Khymani James, the organizer of the pro-Palestinian protests at the school, also said in a recently resurfaced video earlier this year that people should “be grateful that I’m not just going out and murdering Zionists.” That comment came around the same time he met with school officials over a social media post he wrote about fighting a Zionist.

“I don’t fight to hurt or to have a winner or loser, I fight to kill,” he wrote at the time.

James apologized for the heated language on Friday, saying in a post on social media platform X that his comments were “wrong.”

The White House sharply criticized James’ January comments on Friday, saying in a statement shared with The Hill that they were “dangerous” and “appalling.”

“These dangerous and appalling statements are stomach-churning and should serve as a wake-up call. It is horrible to advocate the murder of Jews,” White House Deputy Press Secretary Andrew Bates said in the statement.

“President Biden has made clear that violent rhetoric, hate speech and anti-Semitic comments have no place in America and he will always oppose them,” he added.

Colombia’s decision to ban the student comes as unrest on campuses due to the war between Israel and Hamas and the humanitarian crisis in Gaza has hit many schools across the country. The pro-Palestinian protesters who make themselves heard, many of whom are arrested for their cause, likely see their demonstrations as part of a tradition of anti-war activism, a relic of the past.

The White House also condemned calls for “violence and physical intimidation against Jewish students” last week, as student protests centered on the dire humanitarian situation in Gaza and Palestinian human rights erupted on college campuses across the US.

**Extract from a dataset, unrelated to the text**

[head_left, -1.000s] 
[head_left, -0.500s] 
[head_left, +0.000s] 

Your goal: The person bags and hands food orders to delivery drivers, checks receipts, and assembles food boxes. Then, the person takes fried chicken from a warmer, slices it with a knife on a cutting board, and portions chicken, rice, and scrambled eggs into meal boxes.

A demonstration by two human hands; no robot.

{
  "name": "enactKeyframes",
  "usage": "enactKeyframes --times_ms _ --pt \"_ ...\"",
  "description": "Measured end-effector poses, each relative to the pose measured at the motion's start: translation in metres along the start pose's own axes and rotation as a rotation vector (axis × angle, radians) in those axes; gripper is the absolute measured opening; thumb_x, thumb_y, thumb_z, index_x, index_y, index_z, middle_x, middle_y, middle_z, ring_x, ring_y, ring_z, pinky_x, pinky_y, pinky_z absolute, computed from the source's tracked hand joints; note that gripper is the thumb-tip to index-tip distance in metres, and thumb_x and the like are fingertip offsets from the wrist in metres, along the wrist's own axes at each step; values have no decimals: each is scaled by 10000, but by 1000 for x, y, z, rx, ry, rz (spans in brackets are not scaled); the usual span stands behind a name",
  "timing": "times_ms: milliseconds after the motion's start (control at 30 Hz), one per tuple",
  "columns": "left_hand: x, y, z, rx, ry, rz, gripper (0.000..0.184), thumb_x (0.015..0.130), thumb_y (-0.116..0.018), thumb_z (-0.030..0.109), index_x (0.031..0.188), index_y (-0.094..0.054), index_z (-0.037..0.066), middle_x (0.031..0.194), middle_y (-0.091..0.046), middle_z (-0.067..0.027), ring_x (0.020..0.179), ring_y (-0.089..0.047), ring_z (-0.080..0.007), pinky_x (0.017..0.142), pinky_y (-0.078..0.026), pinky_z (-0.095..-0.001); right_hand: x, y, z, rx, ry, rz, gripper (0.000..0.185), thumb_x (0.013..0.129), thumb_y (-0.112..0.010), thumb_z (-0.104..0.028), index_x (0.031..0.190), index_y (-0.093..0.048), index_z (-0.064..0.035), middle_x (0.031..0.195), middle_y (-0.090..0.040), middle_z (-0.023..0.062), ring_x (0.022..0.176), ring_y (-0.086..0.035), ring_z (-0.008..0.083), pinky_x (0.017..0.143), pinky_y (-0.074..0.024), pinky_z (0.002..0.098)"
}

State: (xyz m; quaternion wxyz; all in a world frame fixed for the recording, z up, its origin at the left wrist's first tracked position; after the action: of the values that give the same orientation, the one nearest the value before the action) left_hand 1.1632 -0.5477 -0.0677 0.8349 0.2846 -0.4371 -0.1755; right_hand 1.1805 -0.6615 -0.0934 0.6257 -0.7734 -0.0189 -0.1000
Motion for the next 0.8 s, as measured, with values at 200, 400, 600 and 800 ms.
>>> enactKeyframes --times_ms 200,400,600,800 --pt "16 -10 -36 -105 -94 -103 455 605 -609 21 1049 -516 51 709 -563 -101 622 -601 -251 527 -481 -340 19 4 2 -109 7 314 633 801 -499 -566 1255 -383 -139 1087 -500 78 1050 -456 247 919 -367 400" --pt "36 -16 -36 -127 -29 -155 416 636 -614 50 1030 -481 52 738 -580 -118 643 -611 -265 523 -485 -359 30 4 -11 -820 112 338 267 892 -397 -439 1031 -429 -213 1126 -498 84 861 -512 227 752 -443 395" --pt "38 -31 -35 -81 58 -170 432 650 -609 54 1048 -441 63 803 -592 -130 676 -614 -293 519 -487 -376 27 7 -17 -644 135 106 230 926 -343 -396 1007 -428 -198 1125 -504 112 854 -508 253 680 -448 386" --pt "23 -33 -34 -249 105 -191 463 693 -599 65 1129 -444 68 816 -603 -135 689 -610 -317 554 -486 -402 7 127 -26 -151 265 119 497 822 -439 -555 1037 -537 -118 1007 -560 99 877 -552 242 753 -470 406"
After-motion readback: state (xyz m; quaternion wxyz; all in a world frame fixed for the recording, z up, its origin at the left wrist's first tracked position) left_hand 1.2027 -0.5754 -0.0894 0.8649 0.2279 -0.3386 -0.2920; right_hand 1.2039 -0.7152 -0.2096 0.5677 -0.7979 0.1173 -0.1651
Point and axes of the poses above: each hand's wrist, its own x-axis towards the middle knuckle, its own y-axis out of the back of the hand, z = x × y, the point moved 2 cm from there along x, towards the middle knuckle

“While every American has the right to peaceful protest, calls for violence and physical intimidation against Jewish students and the Jewish community are blatantly anti-Semitic, unscrupulous, and dangerous – they have absolutely no place on any college campus, or in any place in the United States of America,” Bates said Sunday in a statement.

Following the protests, Columbia University adopted a hybrid schedule for the rest of the semester, moving many classes online. The school’s students also filed a federal civil rights lawsuit against the university for discrimination, as many of the protesters are from Palestine.